This recipe is great for fall and it’s so easy!! You will have dinner for days when you make this. Or if you have a larger family, you will have dinner for at least 2 nights. It also goes great with my jalapeno cole slaw which also makes a lot of servings fairly inexpensively! All you need for this dish is a crockpot and a few seasonings.
- 3-4 # pork shoulder
- 1 can 100% pumpkin puree
- 1/4 cup honey
- 3 tbsp apple cider vinegar
- 3 tsp pumpkin spice
- 1/2 tsp all spice
- sea salt, pepper
- 1 tsp Bragg’s liquid aminos OR coconut aminos
Take your pork and pat it with salt and pepper on all sides. Put it in the crockpot and pour the apple cider vinegar and liquid aminos (or coconut aminos) on top. Now add your honey and pumpkin and spread as evenly as you can on all sides. Cook on low for 8-10 hours (I chose 10). Shred with 2 forks when done. It should fall apart! Drain some of the sauce and serve!
This makes about 10 servings
You will be surprised at how easy this is and how much it tastes like real potatoes. You can add a touch of raw goat cheddar or organic Parmesan (just a little) if you’d like. But here is the pure paleo version!

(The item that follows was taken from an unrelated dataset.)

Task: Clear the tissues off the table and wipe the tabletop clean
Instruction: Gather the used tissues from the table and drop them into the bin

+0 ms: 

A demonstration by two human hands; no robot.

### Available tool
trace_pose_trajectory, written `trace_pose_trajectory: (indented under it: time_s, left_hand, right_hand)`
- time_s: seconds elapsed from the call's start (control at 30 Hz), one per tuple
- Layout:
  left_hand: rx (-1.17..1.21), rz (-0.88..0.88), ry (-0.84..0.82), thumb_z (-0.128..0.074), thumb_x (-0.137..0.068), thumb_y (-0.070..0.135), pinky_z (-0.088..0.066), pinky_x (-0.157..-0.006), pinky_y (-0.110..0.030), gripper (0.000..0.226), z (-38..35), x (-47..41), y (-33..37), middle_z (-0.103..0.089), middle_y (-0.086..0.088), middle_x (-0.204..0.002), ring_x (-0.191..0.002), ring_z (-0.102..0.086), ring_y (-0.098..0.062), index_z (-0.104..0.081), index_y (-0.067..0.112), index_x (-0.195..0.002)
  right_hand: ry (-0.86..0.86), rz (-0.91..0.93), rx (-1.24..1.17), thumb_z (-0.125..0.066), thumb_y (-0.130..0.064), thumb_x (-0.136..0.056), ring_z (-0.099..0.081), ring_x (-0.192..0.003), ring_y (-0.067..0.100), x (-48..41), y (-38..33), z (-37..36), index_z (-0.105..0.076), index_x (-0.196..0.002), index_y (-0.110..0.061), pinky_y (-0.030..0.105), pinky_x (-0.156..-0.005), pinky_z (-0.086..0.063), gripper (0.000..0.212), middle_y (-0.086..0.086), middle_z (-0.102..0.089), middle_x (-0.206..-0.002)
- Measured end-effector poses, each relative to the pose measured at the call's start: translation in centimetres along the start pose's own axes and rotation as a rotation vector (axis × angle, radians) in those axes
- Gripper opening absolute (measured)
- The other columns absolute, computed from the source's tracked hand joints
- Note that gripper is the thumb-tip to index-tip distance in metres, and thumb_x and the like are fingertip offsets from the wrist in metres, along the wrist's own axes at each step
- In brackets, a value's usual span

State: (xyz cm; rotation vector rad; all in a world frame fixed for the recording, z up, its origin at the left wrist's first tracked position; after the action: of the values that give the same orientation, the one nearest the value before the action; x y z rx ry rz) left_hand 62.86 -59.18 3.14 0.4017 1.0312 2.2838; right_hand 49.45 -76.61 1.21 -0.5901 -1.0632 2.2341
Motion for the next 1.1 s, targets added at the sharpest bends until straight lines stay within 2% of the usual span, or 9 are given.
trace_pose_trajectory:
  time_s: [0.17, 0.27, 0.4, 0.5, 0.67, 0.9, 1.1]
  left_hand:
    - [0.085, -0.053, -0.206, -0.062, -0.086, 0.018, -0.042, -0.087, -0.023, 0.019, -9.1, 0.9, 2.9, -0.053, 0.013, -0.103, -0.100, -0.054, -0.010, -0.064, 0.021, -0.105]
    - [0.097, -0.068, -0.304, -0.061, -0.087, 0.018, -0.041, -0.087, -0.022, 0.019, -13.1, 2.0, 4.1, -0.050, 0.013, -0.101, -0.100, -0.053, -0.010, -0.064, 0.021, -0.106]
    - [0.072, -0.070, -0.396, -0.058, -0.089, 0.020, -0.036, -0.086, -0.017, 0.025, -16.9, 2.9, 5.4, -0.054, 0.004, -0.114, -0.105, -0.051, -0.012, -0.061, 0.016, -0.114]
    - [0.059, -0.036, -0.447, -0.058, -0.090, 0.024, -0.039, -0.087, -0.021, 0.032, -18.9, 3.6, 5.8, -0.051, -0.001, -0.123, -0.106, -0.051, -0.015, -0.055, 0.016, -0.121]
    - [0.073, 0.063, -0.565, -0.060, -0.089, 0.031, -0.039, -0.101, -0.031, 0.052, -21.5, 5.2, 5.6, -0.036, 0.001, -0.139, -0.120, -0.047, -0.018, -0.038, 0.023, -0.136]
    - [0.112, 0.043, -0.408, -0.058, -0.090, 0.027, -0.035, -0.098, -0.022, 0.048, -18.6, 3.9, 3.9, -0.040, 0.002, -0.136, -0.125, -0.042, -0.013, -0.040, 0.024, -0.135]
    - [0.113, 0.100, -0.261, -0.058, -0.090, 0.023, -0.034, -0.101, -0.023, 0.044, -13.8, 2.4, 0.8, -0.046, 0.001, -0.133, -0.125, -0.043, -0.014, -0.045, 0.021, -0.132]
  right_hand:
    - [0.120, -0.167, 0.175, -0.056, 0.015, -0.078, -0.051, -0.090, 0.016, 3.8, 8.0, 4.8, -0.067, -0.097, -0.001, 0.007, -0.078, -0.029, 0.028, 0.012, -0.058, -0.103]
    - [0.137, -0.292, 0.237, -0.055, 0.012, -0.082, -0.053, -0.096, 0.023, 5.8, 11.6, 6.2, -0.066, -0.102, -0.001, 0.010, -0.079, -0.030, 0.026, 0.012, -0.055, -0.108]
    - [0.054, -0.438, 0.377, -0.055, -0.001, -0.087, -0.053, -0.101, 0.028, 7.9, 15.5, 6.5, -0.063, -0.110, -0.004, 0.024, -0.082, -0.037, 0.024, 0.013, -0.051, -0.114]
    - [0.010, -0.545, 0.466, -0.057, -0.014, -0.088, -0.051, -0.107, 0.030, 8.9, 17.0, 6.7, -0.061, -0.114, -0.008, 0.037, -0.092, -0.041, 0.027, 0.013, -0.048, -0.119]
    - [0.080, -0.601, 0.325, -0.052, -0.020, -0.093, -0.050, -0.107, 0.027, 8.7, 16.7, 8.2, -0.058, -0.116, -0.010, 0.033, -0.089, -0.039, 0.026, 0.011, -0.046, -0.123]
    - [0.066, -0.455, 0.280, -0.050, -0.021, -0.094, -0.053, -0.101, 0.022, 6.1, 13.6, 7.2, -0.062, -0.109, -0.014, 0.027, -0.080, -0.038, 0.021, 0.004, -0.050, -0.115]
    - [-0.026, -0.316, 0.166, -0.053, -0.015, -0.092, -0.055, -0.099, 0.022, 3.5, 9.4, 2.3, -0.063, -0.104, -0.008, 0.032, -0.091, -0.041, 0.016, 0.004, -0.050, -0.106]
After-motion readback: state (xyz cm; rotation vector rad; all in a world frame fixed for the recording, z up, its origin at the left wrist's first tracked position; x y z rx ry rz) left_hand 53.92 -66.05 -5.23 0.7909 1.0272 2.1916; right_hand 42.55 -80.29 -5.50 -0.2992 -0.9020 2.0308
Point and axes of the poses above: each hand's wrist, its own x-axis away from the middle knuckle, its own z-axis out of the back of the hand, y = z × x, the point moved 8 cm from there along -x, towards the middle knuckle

- 1 head of cauliflower (does not have to be organic)
- 2 tbsp grass fed butter
- 1 tsp sea salt
- Pepper, to taste
- 2-3 tsp Garlic powder
- 1/2 tsp cayenne, optional
Cut the stalk off the cauliflower and rinse well. Place in a steamer pot and steam for 15-20 minutes until very soft and pierceable with a fork (very important). Remove and pat it dry. Place in a food processor and add the remaining ingredients and pulse until it becomes a mash. You can also use an immersion blender and blend the ingredients in a pot.
Enjoy! Serves 4.
So easy and delicious! No need to use nasty marshmallows or sugar. My recipe is sweetened by slow roasting the potatoes and adding cinnamon and grassfed butter for a rich, creamy taste! Then I top with lightly sauted pecans OR walnuts – read on for full recipe!!! I am currently working on a FULL Thanksgiving guide for you to use. Thanksgiving does not have to be a time where we completely throw away our clean eating habits. I indulge on all of my clean paleo/slightly primal foods! I will be posting more of my favorite recipes as well as what I look for when I buy a turkey and or a chicken for roasting! It’s so important to ensure the meat we buy is not from factory farms…
- 6-8 large sweet potatoes, washed and dried
- Lots of cinnamon
- Sea salt
- Grassfed butter (Kerrygold is what I use)
- About 1 cup pecans OR walnuts (raw – and no preservatives added)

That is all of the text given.